In another study that appeared in the Proceedings of the National Academy of Sciences, Dr. C. Thomas Caskey, professor of molecular and human genetics at Baylor, described incidental genetic findings among a group that had volunteered to serve as “controls” in genetic studies. They found that the control subjects, when given the information, were not alarmed and actually acted on the information, changing lifestyle and consulting their physicians.

On a smaller scale, whole exome sequencing led to the identification of a gene associated with deafness, a project led by Dr. Suzanne Leal, professor of molecular and human genetics at BCM, who has also been instrumental in fine-tuning the statistical techniques used in understanding and analyzing big data generated through next generation sequencing.
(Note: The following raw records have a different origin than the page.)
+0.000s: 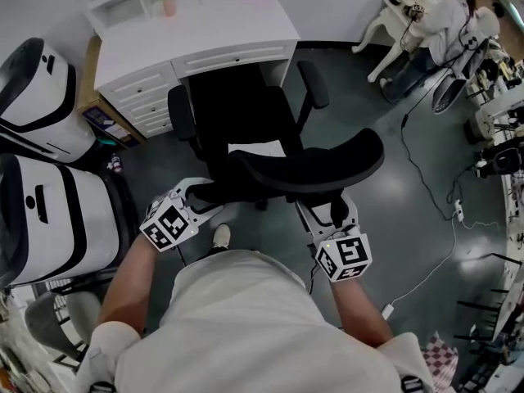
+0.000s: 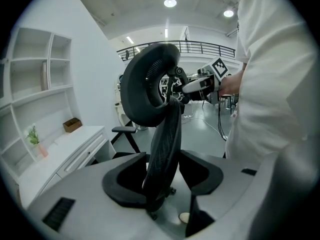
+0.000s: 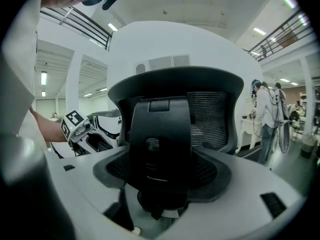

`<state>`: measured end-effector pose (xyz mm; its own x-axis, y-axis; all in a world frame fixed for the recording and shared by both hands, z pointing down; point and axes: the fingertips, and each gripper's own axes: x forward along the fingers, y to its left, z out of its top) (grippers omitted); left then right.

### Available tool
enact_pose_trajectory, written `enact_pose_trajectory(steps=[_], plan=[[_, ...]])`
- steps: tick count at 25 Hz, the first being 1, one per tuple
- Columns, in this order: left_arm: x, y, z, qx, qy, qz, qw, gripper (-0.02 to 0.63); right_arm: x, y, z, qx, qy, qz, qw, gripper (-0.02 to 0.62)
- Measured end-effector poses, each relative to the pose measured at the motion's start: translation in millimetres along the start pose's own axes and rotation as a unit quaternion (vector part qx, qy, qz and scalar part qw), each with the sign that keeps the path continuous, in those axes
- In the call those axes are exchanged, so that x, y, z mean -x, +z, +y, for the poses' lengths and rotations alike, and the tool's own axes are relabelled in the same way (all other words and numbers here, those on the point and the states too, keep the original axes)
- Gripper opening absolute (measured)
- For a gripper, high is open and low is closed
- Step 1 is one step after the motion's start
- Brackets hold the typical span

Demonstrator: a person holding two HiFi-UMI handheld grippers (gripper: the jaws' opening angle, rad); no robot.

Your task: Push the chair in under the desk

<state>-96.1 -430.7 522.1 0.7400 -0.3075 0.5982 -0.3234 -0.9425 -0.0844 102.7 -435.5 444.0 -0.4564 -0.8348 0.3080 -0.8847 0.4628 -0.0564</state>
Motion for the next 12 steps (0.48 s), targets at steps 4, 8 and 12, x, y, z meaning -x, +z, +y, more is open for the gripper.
enact_pose_trajectory(steps=[4, 8, 12], plan=[[1, -1, 12, -0.002, 0.002, -0.009, 1.0000, 0.202, -11, 3, 0, -0.001, 0.000, 0.000, 1.000, 0.308], [2, -2, 25, -0.006, 0.004, -0.009, 0.9999, 0.204, -22, 6, 1, 0.000, 0.004, 0.001, 1.000, 0.308], [1, -3, 36, -0.005, 0.006, -0.013, 0.9999, 0.204, -33, 9, -1, -0.002, 0.003, 0.002, 1.000, 0.308]])
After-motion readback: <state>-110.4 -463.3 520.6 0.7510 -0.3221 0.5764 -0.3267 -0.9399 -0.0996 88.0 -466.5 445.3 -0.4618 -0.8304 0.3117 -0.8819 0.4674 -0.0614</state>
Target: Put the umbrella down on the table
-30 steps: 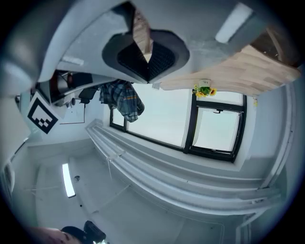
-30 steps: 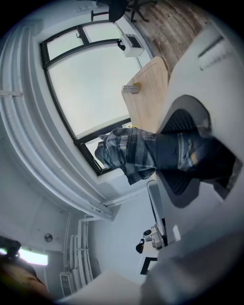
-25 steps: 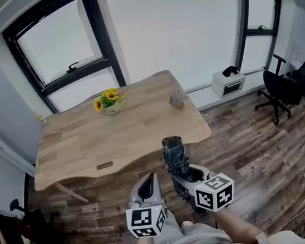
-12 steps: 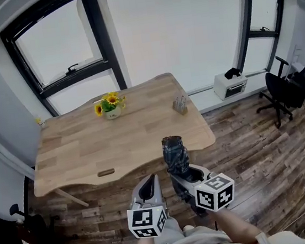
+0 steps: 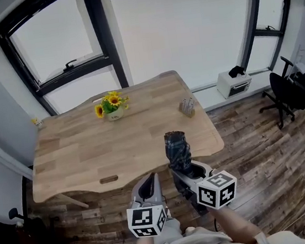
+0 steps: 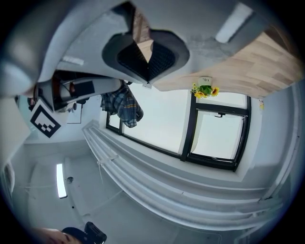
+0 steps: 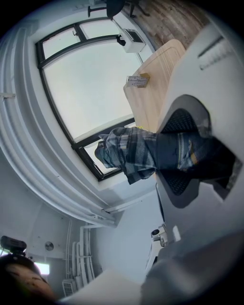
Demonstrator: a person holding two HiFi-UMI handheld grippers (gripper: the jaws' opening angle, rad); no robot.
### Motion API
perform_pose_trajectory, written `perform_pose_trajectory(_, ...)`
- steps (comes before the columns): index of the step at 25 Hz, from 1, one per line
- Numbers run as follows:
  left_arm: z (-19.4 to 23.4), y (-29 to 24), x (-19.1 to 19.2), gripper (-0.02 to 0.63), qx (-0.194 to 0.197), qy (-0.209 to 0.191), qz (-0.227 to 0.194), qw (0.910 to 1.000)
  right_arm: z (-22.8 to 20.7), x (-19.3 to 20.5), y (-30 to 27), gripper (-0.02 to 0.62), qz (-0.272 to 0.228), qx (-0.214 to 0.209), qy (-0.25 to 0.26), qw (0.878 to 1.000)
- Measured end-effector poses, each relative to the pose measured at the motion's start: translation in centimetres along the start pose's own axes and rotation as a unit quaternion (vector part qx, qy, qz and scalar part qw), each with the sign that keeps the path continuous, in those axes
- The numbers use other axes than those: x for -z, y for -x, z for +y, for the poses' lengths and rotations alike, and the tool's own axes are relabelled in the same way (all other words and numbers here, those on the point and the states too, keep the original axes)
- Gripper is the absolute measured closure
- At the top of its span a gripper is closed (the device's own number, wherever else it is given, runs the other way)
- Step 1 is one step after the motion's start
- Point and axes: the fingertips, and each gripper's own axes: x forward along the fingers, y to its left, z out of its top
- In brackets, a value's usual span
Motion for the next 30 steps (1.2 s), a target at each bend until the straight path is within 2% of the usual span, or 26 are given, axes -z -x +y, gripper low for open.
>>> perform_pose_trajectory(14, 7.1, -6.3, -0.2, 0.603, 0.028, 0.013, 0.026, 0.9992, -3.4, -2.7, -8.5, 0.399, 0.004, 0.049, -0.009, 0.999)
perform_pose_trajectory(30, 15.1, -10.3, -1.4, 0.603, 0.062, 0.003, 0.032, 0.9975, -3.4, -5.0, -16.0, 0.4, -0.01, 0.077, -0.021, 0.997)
The Computational and Integrative Biomedical Research Center serves as a center for such studies, which are complicated by the complexity of high throughput biological datasets. The goal of the center is to help bridge the translational gap from data to models, and from models to drug discovery and personalized therapy by fostering collaborations and developing original quantitative approaches to biological and clinical problems.

A combination of sequencing techniques and computer expertise enabled Drs. Kjersti Aagaard and Morey Haymond and colleagues to better understand how novel microRNAs in breast milk might help infants adjust to a high fat diet in their mothers.

Dr. Lynn Zechiedrich, professor of molecular virology and microbiology, and her colleagues fine-tuned genomic analysis techniques to improve understanding of the genotypes of antibiotic resistant bacteria.